> TASK PROMPT: From the entries that follow, extract each line holding the string "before".

(Items listed in a dataset)
__________

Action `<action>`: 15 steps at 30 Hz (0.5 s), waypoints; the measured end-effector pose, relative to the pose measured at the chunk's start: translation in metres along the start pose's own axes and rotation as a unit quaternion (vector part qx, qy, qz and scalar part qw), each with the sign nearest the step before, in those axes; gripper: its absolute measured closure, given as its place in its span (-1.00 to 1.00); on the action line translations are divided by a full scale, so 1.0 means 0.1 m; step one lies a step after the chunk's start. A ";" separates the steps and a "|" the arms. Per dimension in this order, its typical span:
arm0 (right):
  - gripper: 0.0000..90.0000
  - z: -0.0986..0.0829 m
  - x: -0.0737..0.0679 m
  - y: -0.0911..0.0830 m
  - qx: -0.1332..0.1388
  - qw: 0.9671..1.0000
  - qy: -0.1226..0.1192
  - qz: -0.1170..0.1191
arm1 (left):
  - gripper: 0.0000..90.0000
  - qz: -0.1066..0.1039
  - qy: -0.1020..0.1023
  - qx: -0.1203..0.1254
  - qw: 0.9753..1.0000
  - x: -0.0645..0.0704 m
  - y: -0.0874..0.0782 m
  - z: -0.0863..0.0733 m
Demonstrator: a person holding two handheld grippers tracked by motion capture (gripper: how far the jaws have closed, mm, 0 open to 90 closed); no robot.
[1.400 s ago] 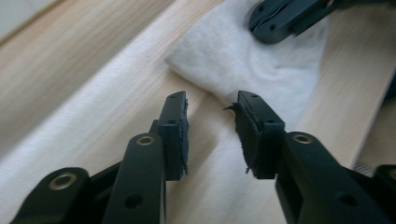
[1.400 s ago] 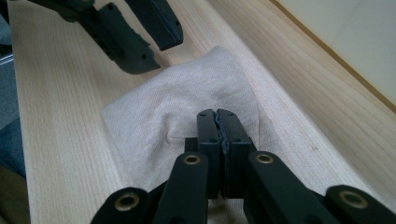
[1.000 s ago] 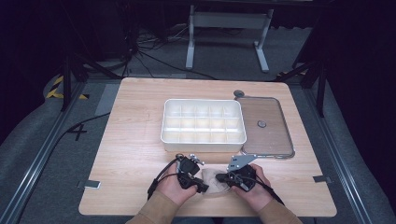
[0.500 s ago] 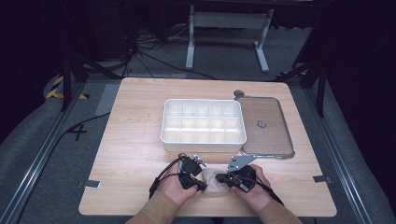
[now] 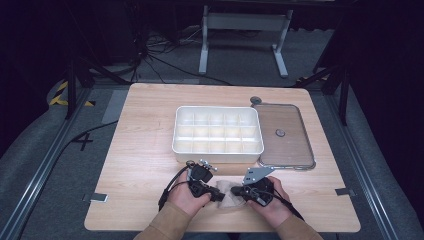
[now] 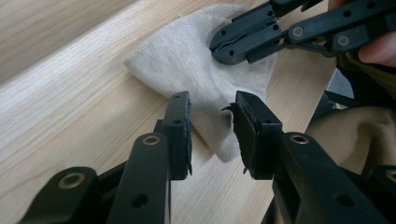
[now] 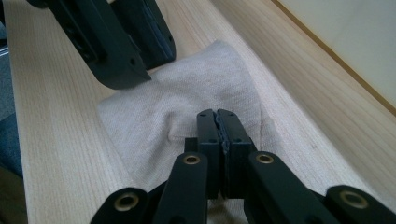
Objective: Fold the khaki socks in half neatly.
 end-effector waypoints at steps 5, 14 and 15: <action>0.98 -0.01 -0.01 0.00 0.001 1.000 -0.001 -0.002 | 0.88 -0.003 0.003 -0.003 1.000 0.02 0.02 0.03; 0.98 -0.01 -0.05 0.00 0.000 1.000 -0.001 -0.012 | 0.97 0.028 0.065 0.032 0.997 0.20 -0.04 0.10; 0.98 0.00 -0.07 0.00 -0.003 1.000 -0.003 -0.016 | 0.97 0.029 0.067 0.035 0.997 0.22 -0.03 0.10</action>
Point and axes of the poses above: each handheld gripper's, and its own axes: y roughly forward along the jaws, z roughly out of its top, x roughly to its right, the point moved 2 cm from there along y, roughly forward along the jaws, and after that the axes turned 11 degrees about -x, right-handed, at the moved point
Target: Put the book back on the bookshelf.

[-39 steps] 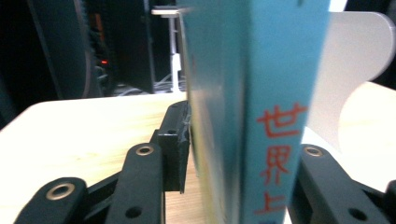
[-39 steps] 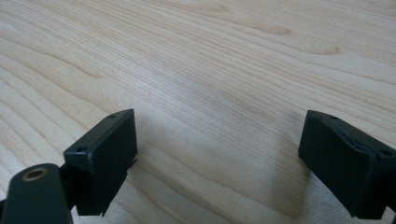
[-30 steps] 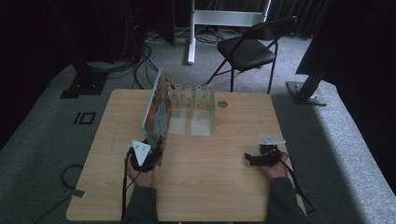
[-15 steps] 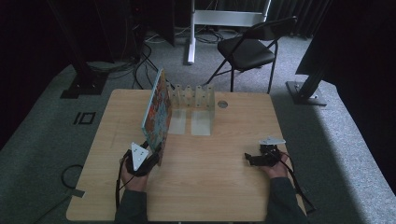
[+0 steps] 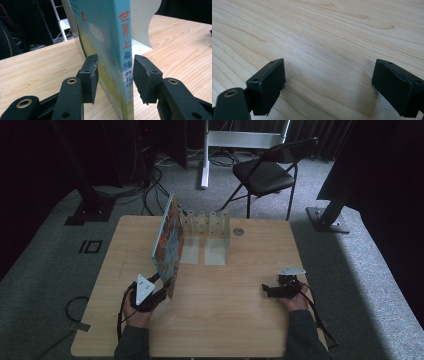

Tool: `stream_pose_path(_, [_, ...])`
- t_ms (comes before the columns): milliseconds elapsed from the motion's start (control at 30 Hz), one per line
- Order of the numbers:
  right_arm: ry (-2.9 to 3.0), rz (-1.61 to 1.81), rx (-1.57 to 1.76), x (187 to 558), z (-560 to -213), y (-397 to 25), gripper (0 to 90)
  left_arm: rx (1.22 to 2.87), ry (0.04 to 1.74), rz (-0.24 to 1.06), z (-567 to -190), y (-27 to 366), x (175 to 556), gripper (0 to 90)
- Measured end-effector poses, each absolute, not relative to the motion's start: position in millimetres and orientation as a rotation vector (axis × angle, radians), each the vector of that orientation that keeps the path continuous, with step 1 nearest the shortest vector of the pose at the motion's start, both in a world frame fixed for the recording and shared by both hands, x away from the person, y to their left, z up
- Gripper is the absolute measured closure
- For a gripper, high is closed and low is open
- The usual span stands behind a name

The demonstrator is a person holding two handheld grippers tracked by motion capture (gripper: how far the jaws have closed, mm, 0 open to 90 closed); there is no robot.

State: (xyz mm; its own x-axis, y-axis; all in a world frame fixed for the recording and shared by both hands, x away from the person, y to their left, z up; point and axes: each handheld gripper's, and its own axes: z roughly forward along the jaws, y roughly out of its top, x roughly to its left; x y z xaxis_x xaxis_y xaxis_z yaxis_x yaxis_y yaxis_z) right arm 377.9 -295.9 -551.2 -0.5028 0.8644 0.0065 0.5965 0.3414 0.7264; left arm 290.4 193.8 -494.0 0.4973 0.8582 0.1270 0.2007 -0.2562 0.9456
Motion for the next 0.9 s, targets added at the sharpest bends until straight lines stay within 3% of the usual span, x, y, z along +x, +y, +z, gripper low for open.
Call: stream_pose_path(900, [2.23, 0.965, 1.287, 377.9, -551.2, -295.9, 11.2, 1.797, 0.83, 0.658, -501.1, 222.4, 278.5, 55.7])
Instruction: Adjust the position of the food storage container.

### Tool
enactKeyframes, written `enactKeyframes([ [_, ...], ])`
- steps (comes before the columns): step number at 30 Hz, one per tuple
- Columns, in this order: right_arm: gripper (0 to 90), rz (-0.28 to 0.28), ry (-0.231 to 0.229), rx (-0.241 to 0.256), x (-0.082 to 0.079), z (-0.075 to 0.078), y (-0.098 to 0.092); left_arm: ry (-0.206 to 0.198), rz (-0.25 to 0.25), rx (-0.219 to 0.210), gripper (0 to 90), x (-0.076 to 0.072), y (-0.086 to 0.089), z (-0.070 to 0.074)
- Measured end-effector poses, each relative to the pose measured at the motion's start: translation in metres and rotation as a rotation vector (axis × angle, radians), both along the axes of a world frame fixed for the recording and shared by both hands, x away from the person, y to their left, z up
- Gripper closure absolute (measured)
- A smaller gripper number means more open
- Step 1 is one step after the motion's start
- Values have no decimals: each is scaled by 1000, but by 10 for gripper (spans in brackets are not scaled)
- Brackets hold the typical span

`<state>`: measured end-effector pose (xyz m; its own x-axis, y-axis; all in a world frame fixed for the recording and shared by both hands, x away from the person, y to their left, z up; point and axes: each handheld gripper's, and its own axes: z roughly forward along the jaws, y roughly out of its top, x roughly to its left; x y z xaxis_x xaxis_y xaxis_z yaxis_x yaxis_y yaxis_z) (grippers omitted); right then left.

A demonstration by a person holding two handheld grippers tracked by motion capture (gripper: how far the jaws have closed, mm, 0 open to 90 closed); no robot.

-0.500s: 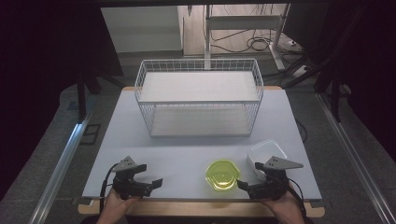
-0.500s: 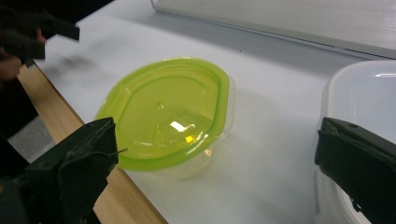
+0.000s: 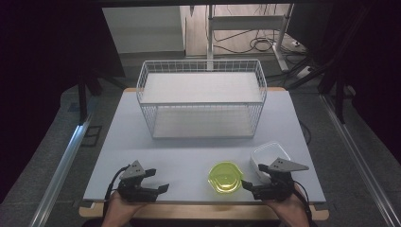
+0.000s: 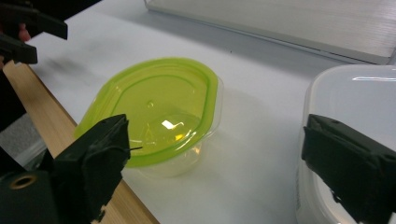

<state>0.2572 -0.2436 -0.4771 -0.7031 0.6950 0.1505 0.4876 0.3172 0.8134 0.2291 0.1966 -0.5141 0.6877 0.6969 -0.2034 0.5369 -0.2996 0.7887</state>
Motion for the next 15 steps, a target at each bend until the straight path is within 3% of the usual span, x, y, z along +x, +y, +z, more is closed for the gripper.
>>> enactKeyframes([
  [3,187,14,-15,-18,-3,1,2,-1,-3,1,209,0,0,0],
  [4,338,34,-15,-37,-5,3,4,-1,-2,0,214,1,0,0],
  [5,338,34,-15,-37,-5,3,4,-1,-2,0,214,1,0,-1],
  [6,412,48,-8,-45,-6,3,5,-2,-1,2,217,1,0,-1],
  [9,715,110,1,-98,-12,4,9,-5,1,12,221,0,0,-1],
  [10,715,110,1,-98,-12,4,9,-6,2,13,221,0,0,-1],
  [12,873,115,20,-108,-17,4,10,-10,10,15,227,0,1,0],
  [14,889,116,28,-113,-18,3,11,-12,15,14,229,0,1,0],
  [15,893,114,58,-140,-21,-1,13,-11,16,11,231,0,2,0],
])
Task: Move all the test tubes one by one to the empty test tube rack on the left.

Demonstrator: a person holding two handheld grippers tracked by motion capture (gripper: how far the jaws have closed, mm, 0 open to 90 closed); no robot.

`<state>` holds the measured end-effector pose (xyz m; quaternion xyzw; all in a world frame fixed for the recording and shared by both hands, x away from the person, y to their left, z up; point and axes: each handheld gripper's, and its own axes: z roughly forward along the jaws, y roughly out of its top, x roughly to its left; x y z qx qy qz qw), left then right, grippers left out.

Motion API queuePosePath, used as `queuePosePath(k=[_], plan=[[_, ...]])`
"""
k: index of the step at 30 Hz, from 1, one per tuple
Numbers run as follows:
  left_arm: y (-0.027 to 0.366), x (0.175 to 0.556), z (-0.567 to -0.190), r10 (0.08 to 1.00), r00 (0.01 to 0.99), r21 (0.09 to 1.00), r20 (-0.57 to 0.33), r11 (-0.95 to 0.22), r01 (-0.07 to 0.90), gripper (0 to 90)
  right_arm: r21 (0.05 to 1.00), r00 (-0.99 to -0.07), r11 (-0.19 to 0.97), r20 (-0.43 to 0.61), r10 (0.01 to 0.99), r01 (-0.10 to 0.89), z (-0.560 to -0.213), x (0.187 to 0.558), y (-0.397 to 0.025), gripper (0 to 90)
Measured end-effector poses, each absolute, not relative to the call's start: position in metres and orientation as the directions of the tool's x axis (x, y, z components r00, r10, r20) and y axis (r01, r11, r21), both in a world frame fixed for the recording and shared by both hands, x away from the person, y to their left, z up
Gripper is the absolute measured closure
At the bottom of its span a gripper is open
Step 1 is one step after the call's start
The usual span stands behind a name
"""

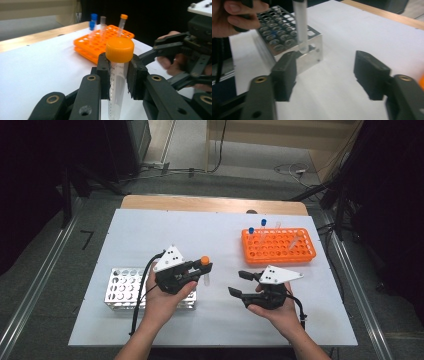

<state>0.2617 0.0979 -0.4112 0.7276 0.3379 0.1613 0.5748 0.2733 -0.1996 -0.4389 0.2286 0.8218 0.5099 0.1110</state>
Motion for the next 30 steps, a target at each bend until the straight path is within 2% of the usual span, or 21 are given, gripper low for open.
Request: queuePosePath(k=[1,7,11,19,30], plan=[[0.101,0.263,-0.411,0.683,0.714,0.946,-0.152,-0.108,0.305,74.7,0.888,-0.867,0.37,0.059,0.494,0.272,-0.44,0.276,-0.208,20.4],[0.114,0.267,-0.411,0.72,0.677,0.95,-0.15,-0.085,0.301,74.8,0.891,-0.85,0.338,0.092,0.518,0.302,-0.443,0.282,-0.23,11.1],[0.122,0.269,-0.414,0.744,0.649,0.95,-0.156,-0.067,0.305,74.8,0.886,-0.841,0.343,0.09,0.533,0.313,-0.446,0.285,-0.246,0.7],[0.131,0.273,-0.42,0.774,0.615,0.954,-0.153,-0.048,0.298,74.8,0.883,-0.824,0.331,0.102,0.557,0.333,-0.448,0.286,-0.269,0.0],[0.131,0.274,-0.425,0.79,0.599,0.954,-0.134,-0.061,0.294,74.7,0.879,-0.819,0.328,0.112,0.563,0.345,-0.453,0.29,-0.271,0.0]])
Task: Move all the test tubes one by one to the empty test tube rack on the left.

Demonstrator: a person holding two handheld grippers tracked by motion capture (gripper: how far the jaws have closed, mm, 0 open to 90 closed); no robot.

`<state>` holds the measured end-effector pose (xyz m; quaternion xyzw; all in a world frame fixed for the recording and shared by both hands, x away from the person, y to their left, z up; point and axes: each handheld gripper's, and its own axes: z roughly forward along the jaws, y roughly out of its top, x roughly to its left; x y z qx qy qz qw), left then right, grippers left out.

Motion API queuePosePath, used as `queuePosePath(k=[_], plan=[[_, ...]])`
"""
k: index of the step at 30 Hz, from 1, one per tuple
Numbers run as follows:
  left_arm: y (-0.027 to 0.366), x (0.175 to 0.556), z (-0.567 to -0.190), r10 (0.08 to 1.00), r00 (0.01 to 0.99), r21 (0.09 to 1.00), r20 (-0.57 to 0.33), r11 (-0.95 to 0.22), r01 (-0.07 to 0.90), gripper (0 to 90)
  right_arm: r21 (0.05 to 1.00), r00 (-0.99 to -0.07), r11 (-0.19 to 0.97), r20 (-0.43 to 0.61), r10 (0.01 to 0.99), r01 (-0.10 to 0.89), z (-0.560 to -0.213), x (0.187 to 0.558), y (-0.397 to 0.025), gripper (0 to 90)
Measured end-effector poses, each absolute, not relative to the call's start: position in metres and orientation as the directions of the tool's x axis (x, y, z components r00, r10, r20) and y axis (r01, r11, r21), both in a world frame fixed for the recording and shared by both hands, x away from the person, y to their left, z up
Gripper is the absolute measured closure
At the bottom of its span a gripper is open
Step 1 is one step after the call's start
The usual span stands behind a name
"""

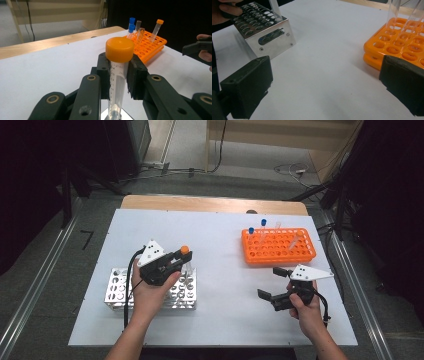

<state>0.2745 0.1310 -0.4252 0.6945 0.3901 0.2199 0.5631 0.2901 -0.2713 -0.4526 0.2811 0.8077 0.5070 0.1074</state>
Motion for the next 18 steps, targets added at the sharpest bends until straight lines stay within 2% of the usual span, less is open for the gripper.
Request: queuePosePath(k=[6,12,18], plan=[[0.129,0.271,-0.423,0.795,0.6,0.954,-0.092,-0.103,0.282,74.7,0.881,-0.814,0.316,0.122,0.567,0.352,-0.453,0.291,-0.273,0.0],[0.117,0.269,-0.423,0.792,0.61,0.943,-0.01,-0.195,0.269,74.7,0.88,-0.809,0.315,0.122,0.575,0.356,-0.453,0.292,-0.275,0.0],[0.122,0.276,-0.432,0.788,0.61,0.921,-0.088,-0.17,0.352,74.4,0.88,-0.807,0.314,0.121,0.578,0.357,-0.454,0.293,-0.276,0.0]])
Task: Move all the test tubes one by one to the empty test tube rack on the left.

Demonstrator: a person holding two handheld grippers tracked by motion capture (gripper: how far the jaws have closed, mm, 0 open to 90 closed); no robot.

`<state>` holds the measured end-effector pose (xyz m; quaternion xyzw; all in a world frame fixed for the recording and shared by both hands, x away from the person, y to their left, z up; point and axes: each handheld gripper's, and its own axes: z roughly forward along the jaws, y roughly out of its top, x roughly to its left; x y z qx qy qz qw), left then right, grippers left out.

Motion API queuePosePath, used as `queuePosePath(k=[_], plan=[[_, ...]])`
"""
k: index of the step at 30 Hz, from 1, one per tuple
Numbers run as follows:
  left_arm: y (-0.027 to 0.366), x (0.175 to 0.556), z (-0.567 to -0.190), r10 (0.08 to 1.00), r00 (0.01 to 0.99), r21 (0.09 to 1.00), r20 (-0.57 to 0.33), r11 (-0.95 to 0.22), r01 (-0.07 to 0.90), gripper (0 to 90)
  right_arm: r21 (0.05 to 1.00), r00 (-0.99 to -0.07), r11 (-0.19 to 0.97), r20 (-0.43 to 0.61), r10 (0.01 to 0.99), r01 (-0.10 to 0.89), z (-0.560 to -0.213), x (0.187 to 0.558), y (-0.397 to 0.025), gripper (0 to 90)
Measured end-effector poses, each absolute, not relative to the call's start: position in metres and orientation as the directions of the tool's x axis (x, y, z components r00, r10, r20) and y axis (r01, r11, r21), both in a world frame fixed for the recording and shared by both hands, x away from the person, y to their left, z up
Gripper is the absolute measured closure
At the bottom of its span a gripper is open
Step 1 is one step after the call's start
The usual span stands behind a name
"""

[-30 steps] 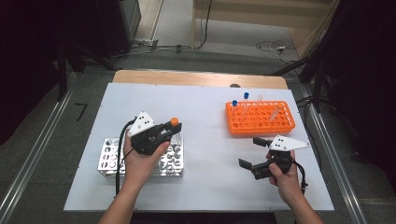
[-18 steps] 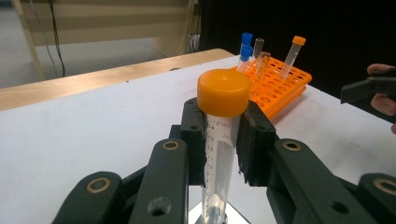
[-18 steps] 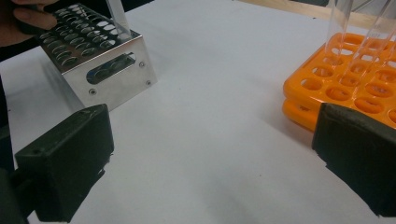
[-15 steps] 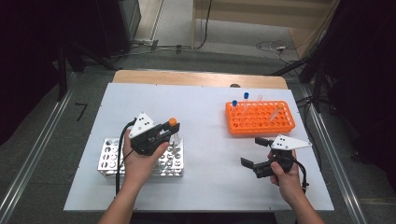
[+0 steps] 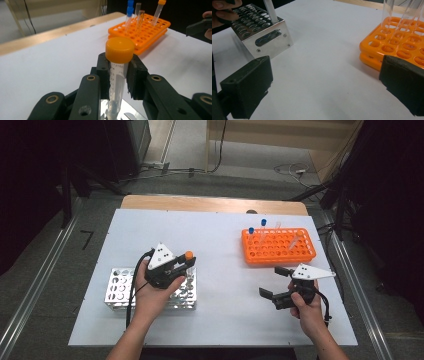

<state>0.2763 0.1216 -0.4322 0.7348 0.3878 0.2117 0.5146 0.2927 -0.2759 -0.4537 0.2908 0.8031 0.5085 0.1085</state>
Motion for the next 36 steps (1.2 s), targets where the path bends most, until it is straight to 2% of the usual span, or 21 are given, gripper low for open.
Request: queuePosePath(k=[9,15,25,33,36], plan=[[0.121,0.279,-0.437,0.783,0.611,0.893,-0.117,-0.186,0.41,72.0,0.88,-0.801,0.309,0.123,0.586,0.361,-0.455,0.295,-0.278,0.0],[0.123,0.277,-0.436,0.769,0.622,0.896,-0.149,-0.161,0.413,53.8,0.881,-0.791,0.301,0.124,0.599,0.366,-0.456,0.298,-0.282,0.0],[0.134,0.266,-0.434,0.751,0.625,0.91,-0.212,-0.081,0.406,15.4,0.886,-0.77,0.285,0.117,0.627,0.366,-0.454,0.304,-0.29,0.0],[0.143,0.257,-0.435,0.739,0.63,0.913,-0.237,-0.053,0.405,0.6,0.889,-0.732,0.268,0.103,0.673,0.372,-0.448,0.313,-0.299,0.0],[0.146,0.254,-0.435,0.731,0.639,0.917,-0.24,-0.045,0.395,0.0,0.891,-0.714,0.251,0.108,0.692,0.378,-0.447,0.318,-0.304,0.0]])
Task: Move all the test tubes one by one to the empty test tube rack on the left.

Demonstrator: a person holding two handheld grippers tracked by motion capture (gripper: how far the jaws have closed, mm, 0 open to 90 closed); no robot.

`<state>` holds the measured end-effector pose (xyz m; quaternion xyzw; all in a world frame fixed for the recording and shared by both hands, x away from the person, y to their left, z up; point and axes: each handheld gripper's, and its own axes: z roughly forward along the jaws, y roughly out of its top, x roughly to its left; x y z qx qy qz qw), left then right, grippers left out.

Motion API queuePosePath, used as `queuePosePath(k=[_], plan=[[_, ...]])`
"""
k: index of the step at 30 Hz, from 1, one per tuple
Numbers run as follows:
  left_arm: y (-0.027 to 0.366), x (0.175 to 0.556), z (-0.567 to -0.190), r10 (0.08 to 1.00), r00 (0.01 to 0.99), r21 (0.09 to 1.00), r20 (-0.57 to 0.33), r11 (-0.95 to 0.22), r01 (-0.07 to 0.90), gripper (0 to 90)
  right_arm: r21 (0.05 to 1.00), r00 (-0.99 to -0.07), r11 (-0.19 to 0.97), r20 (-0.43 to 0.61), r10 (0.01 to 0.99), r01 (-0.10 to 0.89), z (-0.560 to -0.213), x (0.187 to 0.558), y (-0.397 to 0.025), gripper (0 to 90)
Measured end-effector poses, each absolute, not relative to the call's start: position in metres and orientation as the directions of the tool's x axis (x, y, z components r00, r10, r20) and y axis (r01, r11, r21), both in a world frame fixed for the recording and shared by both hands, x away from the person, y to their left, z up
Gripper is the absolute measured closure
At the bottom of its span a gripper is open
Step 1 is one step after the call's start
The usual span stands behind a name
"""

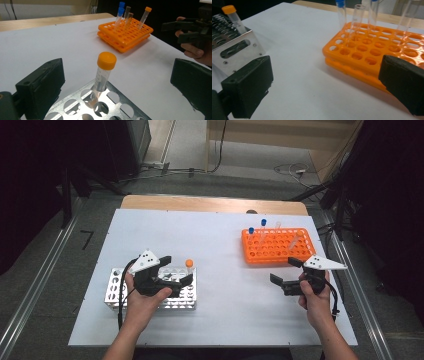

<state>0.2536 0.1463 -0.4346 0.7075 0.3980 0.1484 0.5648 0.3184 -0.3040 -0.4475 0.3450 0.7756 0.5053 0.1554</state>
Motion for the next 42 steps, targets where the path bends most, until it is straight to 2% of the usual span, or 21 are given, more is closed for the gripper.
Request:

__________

> FINAL ANSWER:
Action `<action>`: 15 steps at 30 Hz (0.5 s), waypoints; the measured end-effector pose, relative to the pose measured at the chunk's start: translation in metres along the start pose's own axes and rotation as a unit quaternion (vector part qx, qy, qz and scalar part qw), each with the sign nearest the step before, in those axes; gripper: its absolute measured closure, given as its place in its span (-1.00 to 1.00); on the action line translations are divided by a full scale, so 1.0 means 0.1 m; step one lies a step after the chunk's start. A ";" separates the steps and a "|" the arms. Per dimension in this order, its typical span:
- t_ms (comes before the columns): milliseconds elapsed from the motion's start (control at 30 Hz), one per line
- steps (comes before the columns): step number at 30 Hz, one per tuple

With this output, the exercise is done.